Once I got to the start, I huddled under a heat lamp for a while. After the speedy first wave took
off, we were herded like buffalo up to the start, and then we were off. The beginning of the race
was downhill toward the ocean, then we turned around and headed uphill to Stow Lake. I
avoided the angry, aggressive, annoying geese on Stow Lake, along with the angry, aggressive,
annoying 1:40 pace group. Then it was downhill from Stow Lake, where I put some distance on
the pace group out of sheer frustration.
We wound through the park and ended up on Haight Street. I reluctantly passed up the beer aid
station and cruised through the Haight. I’m pretty sure I passed (again reluctantly) a weed aid
station at about mile six. After going through the upper Haight, I got a nice downhill into the
lower Haight. Waiting for me there were the three most awesome Chips I know – Rachelle,
Soleil, and Luka. They cheered, I grunted. They waved, I threw them a sweaty long sleeve shirt I
had tied around my waist.
After the adrenaline rush of seeing the family, I picked up the pace a bit. There’s a huge
downhill after the lower Haight, so I barreled down it as fast as my legs would carry me. The
next neighborhood we got to tour was the Mission. I was tempted by the sweet smell of carnitas
(even though I’m usually vegetarian), but my willpower was strong enough that I didn’t stop for a
taco. Usually the BART Station at Mission and 16 th features drug dealers of all shapes and sizes,
but since this was race day, there were instead just cheering fans.

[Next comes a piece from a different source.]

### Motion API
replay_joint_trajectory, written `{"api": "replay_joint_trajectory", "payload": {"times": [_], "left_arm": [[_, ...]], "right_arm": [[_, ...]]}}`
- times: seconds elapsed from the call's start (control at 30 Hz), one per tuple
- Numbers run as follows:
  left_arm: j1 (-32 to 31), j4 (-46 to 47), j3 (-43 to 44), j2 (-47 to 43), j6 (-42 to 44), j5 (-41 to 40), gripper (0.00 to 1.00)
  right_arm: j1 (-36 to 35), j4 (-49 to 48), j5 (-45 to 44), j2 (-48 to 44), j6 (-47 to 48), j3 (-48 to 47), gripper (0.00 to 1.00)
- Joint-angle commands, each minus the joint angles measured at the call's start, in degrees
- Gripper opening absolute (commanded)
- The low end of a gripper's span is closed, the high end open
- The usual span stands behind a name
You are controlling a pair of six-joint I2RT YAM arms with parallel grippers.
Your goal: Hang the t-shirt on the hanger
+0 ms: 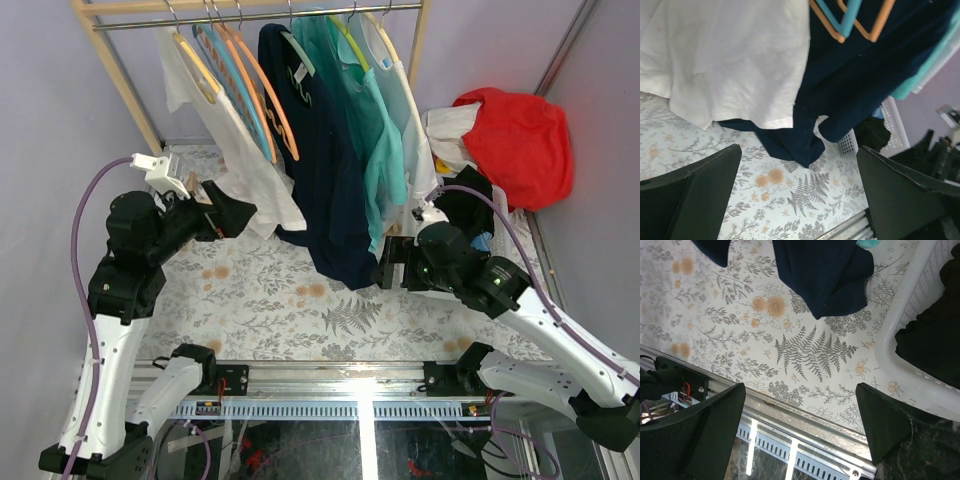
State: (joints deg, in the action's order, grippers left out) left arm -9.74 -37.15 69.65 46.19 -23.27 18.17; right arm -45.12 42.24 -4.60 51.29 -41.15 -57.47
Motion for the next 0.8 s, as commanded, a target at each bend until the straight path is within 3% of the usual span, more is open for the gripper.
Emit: {"api": "replay_joint_trajectory", "payload": {"times": [0.0, 0.47, 0.77], "left_arm": [[-0.4, 3.3, -1.1, -1.5, -1.4, 8.8, 1.00], [-0.4, 3.2, -9.8, -6.2, -2.0, 7.7, 1.00], [-0.4, 5.7, -18.6, -13.7, -3.1, 0.1, 1.00]], "right_arm": [[0.3, -1.8, -2.4, 0.9, 1.9, -0.5, 0.99], [0.3, -2.6, -2.5, -0.3, 4.0, 2.7, 0.99], [0.4, -5.3, -6.4, -12.2, 4.1, 8.0, 0.99]]}}
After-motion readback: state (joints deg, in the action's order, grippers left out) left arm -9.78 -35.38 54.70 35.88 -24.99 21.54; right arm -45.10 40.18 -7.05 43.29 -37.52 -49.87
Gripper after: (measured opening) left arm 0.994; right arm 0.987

After passing through the Mission, there are some rolling hills in Potrero Hill, so I limped up the
uphills and kamikazied down the downhills. The race then hits Dogpatch, a neighborhood that
didn’t exist when we lived in the city 15 years ago. There were ultra hip artist types cheering,
and a restaurant that promised free beignets all day to racers. (I still regret that we didn’t go take
them up on the offer.)
After Dogpatch is the home stretch. I picked up the pace along the flat last two miles. The
Giants’ stadium is in the background during that stretch, and the Bay Bridge continually looks
just a few feet away. I busted along the back side of the ballpark, jumping a curb along the way.
Then I saw the finish, heard and then saw the family again, and sprinted with an ugly grimace to
After I finished (in a time I was happy with), I met up with Rachelle and the kids, and we walked
the treat alley. I grabbed a banana and a scone. Then I got some Jamba Juice, which the kids
mooched after I had just a drop. I scored the kids some chocolate milk, and they somehow ended
up with a giant bag of Pirate Booty. We all got bags of mixed nuts and washed them down with
coconut water. In other words, come for the race, but stay for the buffet!
We wiped the crumbs off our faces and then went to get my cool Half It All medal. It spins!
Golden Gate Bridge on one side, the painted Victorians of the Haight on the other. Then we took
Muni to our home base, had a quick shower, and then went to Chinatown to gorge on dim sum.
We both love this race. It’s so nice to get the cold and fog during a sweltering Sacramento
summer. It’s fun and exciting to get a tour of San Francisco. This was the first time I did the
second half, after a bunch of years doing the first half. The first half is more beautiful, but the
second half is more flat. So you can decide which you care more about when you join us next
year. Or don’t choose, and just do it the full!
Next year, for the special hoodie, we’ll both be doing the full. (And, yes, Chris Malenab, we
know it isn’t fair that we get a cool spinning medal and a hoodie for two halves plus a full when
all you get for doing three fulls is feet covered with blisters.) We could use a babysitter, so get in
touch if you want to volunteer. Otherwise, we hope to see you on the race course.